▶ Task directions: Search the records that follow and extract every line containing the string "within".
[Dataset content — start]
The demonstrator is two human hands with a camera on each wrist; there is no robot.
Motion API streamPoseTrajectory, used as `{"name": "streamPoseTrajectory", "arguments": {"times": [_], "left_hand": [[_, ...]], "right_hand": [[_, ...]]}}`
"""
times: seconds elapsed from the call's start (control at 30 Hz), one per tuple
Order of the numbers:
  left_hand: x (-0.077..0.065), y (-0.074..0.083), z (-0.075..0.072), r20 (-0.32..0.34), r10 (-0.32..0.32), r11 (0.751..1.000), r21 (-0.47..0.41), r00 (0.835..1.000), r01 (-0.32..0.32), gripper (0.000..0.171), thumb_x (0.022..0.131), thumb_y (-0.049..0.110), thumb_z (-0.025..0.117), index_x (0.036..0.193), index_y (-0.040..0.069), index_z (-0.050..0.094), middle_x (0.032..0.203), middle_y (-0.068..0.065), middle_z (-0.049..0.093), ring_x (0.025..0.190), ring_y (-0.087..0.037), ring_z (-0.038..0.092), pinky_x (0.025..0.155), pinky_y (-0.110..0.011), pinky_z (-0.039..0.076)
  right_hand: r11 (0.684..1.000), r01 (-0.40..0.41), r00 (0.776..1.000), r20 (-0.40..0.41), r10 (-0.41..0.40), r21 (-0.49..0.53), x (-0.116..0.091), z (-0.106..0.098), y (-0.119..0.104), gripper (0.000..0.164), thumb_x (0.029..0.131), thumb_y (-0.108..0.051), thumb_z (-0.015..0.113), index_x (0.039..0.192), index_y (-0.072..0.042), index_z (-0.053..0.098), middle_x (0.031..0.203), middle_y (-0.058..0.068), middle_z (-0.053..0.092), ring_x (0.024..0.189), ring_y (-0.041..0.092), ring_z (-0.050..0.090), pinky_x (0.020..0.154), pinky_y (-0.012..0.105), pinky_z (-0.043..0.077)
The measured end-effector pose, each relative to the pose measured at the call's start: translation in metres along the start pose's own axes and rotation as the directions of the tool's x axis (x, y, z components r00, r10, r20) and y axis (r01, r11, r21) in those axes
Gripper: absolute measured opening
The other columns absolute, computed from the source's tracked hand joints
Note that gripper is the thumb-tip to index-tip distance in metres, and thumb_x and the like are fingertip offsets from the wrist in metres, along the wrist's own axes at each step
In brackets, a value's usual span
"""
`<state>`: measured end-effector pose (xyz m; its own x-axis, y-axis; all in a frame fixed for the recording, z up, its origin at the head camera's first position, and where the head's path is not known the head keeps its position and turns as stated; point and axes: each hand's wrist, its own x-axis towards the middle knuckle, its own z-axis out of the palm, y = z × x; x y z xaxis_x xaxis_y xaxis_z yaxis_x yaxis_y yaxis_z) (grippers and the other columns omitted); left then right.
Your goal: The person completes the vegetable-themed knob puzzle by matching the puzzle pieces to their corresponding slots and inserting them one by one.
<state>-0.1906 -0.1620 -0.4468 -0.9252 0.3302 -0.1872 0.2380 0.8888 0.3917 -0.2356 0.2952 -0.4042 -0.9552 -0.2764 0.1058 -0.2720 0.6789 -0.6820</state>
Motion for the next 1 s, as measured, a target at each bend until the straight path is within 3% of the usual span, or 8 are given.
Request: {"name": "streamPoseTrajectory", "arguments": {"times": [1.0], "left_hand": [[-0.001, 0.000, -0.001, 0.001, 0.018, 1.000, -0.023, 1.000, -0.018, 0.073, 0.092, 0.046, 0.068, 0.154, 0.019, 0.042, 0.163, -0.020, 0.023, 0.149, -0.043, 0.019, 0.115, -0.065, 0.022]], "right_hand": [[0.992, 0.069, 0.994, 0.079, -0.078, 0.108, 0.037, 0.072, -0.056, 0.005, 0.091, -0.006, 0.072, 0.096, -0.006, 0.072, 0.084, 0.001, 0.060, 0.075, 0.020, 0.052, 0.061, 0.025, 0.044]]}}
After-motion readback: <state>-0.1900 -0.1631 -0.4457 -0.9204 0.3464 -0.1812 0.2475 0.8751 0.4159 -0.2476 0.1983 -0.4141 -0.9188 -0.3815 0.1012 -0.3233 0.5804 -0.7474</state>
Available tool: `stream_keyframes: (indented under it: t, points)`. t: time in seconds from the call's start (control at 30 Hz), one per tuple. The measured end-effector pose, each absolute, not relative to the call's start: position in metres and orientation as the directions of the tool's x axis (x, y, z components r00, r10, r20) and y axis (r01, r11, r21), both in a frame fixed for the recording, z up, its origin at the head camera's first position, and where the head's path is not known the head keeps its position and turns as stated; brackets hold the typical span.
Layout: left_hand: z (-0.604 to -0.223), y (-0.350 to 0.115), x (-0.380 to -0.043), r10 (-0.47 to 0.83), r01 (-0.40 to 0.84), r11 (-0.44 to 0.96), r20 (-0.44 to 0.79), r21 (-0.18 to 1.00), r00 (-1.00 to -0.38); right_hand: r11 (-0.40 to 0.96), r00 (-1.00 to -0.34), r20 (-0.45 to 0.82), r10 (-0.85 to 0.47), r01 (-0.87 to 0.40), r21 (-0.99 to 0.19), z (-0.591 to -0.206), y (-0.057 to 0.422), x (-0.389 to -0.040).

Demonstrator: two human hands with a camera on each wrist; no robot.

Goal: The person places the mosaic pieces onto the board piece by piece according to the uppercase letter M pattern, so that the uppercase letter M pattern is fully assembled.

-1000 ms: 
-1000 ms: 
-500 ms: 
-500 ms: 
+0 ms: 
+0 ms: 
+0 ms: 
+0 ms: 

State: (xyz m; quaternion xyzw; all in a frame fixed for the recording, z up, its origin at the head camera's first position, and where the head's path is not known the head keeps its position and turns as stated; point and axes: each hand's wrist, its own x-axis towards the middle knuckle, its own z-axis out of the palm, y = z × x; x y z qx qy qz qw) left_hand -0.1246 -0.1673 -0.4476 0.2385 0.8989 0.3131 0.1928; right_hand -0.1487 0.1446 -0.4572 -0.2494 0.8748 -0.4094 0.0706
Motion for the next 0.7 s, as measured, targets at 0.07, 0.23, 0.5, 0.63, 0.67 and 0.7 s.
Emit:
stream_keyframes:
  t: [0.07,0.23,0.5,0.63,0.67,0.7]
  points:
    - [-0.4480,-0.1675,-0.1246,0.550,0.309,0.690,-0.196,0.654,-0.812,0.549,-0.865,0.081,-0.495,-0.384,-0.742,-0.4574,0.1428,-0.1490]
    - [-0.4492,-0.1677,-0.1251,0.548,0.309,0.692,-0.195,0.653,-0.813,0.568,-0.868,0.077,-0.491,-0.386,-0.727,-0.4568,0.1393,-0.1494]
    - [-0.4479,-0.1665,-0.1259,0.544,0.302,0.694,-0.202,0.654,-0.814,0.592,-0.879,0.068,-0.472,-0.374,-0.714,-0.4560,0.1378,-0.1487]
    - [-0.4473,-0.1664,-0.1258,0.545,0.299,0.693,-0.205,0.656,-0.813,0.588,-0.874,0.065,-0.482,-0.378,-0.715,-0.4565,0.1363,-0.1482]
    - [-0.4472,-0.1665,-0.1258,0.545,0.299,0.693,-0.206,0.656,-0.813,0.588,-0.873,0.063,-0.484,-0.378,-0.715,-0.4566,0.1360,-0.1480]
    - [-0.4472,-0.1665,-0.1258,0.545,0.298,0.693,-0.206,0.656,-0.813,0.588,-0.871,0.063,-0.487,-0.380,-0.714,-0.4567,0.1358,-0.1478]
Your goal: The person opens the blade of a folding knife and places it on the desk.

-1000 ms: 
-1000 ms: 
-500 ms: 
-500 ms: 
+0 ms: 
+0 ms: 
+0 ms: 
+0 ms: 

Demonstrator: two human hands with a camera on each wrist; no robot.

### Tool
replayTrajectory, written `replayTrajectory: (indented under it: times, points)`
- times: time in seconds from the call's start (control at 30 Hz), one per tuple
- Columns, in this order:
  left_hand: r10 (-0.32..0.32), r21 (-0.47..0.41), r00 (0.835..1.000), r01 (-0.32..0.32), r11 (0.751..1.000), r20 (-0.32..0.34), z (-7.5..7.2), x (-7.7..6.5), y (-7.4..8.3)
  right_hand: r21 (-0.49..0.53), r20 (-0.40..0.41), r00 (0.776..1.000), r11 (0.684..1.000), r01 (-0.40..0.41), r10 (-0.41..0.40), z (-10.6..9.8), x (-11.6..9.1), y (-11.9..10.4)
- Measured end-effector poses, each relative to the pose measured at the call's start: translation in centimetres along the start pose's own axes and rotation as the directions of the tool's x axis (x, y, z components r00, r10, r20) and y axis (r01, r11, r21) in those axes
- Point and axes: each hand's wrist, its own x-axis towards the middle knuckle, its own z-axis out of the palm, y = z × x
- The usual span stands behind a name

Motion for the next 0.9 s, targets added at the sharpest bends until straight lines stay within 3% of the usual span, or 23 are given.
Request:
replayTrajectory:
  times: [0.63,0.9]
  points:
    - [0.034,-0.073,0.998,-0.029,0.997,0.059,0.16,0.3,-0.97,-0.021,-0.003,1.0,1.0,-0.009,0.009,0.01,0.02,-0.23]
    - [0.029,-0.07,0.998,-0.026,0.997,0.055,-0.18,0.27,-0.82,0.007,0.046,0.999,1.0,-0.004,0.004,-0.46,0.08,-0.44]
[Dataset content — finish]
▶ Answer section:
Motion for the next 1 s, as measured, a target at each bend until the straight path is within 3% of the usual span, or 8 are given.
Motion for the next 0.9 s, targets added at the sharpest bends until straight lines stay within 3% of the usual span, or 23 are given.

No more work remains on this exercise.